Imaging In 2019 – Scott Banks

Welcome to the “Imaging In 2019 Series” – a blog series that interviews inspiring producers and great creators of Station Sound.

Scott Banks is one of the most talented CHR Producers in the world and currently works for “IMGR” from Wisebuddah in London, England. His ability to create catchy sonics within the work he creates makes him an obvious choice for the blog. A lot of his work has been stuck in my head for years (particularly his Song Intros!)

Welcome Scott!

1. How did you get started in the business and tell us how you got started at IMGR/Wisebuddah

The amount of people that ask me this! And my response is usually along the lines of… I honestly don’t even know sometimes. I got involved with student radio whilst at university, then it’s the usual story of hanging out at radio stations, doing internships, then eventually I ended up at a small station back home in the north east of England. I got involved more with production when I was there, working on shows and making ID’s for my own weekend slot. I applied on a whim for the job of trainee imaging producer at Wisebuddah in London, just as IMGR was launching as a service, and I guess the rest is history – I’m still there 5 years later.

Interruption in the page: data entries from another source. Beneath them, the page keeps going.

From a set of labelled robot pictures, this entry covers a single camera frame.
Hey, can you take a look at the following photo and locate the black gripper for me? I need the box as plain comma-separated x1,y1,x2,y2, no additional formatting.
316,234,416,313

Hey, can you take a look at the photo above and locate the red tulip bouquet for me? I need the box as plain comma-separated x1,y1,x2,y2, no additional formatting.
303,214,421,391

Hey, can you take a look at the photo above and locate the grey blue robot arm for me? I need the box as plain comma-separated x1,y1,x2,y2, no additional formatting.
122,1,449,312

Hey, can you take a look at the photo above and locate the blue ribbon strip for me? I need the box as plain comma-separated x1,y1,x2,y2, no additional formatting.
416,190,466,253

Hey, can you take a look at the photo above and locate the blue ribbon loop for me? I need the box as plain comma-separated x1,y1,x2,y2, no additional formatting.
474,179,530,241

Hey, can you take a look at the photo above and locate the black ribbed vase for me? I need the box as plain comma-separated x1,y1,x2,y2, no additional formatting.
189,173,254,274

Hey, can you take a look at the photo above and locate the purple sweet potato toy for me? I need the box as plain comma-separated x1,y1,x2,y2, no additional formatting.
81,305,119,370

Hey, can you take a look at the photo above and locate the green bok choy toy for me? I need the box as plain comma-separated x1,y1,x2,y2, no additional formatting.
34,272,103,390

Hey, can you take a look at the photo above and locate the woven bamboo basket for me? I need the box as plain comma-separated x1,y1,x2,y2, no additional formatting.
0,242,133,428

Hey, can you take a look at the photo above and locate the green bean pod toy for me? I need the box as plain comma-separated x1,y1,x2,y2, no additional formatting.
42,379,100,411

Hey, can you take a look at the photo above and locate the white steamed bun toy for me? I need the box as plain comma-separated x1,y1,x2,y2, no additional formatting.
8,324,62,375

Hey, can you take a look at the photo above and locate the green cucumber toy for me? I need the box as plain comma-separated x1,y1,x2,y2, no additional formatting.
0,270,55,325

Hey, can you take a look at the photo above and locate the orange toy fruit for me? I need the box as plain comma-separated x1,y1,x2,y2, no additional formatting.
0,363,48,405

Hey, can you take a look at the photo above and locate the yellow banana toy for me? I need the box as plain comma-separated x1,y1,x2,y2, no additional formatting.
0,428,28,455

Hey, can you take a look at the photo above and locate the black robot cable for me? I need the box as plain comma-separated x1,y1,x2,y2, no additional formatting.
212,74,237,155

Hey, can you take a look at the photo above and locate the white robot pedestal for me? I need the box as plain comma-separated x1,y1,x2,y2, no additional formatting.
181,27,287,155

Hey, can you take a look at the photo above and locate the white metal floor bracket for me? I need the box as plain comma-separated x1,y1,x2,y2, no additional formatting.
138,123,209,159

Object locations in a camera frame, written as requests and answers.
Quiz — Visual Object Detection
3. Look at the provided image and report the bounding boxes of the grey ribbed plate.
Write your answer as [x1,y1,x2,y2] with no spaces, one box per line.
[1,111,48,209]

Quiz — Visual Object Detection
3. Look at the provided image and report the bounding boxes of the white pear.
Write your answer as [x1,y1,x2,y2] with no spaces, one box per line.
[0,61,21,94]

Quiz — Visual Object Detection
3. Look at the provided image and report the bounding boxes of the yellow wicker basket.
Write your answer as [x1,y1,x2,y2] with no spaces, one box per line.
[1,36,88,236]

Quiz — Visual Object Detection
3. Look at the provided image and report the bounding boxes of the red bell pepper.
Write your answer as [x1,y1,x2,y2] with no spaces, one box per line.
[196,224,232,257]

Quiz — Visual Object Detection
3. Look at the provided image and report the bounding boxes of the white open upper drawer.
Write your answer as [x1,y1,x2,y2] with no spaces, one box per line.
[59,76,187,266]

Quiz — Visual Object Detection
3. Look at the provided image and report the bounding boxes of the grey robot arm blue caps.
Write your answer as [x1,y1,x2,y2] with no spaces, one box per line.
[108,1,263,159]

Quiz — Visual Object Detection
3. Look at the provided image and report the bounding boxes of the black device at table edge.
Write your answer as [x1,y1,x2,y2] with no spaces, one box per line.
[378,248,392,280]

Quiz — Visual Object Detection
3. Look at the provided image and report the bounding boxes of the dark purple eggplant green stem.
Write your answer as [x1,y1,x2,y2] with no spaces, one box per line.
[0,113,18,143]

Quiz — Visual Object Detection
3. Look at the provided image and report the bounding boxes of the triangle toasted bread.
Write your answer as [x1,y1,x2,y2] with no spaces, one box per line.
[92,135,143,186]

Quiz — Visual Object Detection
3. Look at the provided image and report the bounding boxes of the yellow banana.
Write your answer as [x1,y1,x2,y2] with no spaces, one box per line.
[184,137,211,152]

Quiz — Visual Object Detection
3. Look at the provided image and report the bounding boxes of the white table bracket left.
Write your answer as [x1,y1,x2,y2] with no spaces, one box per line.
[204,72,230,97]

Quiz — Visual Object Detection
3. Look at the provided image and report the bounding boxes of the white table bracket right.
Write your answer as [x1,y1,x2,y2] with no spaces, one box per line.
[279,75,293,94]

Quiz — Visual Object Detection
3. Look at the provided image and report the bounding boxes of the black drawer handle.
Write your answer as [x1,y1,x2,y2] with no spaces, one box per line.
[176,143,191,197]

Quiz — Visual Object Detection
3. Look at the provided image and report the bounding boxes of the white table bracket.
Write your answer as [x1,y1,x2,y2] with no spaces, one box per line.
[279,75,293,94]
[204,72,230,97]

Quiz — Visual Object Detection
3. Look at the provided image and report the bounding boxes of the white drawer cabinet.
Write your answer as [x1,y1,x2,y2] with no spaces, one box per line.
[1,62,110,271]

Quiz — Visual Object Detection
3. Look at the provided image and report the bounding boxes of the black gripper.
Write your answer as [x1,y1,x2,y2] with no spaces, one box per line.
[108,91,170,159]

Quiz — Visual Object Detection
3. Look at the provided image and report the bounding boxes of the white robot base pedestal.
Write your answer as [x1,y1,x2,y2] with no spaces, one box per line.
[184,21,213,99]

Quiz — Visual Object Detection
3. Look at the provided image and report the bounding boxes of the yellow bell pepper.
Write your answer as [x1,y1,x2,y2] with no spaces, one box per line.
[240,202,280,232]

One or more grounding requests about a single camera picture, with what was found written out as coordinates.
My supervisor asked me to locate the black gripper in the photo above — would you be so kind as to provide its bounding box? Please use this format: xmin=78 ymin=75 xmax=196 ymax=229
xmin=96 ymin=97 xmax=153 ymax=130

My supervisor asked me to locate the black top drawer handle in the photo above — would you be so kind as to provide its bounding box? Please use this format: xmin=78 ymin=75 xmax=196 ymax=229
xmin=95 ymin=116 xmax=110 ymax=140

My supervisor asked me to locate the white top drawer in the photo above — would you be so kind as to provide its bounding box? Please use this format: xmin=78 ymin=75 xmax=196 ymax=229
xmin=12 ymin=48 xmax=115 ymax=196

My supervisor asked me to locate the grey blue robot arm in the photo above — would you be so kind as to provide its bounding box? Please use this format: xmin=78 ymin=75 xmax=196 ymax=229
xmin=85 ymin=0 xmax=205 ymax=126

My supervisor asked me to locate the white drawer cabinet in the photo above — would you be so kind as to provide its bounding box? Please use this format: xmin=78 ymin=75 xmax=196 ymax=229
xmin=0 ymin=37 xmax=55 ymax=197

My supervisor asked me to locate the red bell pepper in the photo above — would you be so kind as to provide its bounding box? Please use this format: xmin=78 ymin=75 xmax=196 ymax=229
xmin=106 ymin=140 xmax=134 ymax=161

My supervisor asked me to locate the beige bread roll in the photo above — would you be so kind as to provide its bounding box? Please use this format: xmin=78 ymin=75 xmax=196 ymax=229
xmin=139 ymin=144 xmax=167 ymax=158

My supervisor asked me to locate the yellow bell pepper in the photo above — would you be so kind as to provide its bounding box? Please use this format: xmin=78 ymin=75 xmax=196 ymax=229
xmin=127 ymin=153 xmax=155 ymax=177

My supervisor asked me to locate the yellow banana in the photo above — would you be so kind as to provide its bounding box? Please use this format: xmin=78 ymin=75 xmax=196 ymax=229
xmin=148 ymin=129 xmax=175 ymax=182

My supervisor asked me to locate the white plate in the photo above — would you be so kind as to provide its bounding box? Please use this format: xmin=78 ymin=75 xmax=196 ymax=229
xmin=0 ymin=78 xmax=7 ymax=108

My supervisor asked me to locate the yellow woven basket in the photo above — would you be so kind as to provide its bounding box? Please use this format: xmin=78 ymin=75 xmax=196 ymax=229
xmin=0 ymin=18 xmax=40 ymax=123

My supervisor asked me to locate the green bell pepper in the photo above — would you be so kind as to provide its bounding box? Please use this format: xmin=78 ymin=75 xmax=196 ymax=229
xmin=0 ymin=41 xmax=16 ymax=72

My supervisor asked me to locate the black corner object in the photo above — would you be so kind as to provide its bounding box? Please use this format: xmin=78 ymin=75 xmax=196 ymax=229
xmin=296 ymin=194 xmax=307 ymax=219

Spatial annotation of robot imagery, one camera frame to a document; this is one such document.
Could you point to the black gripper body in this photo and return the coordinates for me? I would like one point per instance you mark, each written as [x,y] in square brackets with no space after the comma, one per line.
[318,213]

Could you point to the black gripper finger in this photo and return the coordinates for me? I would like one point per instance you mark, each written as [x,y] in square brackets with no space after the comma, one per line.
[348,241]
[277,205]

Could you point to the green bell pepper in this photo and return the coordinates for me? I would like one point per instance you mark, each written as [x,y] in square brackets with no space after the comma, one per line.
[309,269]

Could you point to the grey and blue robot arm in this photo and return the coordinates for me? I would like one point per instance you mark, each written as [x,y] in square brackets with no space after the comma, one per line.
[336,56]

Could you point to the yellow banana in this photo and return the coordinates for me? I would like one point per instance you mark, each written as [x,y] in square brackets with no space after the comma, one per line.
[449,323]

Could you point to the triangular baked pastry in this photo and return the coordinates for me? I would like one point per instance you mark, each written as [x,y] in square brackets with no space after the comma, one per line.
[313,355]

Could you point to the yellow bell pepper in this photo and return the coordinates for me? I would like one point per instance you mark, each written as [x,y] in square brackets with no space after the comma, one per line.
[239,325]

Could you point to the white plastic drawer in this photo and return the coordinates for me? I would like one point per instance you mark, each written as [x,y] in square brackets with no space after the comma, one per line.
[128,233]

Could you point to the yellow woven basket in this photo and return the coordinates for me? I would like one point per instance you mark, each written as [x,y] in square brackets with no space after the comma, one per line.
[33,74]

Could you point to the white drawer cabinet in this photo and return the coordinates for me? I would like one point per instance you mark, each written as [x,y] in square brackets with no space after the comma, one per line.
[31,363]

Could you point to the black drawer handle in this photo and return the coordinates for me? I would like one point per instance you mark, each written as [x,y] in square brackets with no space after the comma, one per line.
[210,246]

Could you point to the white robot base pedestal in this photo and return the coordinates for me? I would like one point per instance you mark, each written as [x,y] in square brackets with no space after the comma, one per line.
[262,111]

2. What's your opinion on the current state of play with regards to Radio Imaging?

I can only answer this on what I know from talking to people around me and from what I’ve heard and seen online. I do feel like there’s less new talent coming through lately. I’m unsure exactly why this is, but less opportunities to nurture young talent is most likely a reason. The recent deregulation of commercial radio in the UK is concern for me, as it means less opportunity for young people from outside of London to get the experience. There’s still some fantastic producers around, and you do see new faces all the time; its more of a case of making sure they get the training and mentorship that they need to make them the best producer they can be. Hopefully blogs like this, websites like The Imaging House, and communities online can help. Mentoring is also fantastic. I had George Taylor teach me most of the things I know now and if it wasn’t for having a mentor like that, I wouldn’t be half the producer I am today. 

In terms of imaging in general, I’m really enjoying the move away from the “lets see how many whooshes and bangs I can stick in one ID”, and more towards a rhythmic and musical element of production. To me, they help brand the station and create a memorable motif without seeming jarring or overly in your face. I mean this differs to certain formats and becomes less of a thing the further you get away from pop music. 

3. In 2019, what do you think is more important - creativity or technical ability (or both)

I got this exact question during my interview for my job at IMGR! It’s got to be both. Developing your technical ability, gives you new ways to develop to creative ability, and vice versa. You could have a great idea but if you don’t have the technical skills to achieve it, you’re kinda stuck! Conversely you could get a great mix on your promo but if the messaging is off, or the idea is boring, then that great mix of yours isn’t gonna matter one bit! Everyone has strengths and weaknesses, it’s important to identify what yours are, and both play to them and develop from them.

4. What was the best tip you know now, that’d you wish you knew when starting out?

So this is definitely more of a production tip. One word – frequencies. Everything in your mix needs it’s space within the frequency spectrum. Kicks/bass down the bottom, music, vocals in the middle, then hats and such up the top end. I mean that’s an incredibly simplified version but basically it’s about knowing which pocket everything needs to sit within – especially your voice over. We’ve done some IMGR tips videos on this, and there’s loads of tutorials on youtube and instagram. Beatspot are a great account to follow on Insta. The whole idea lends more towards music production, but if you want your ID’s and promos to have the same impact and pop out those speakers like the records do, then it really important to get a grip off.

Also, get other people to listen to your work and ask for advice. You will improve 10x quicker.

5. AWhat's your favourite type of production to produce and what format is your preferred.

I mean it’s gotta be CHR. That’s what I started on and where I learned to experiment and try new ideas with. I find with other formats like rock, classic hits, and country, they can lend heavily to more copy driven promos and ideas which I know other people can do much better than me! Copying and playing with ideas and techniques that you hear in the latest pop track is one of my favorite bits of producing, so you get to do that the most with CHR. I work across all the formats at IMGR so it’s nice to work with music from loads of different genres, country being another surprise favorite of mine.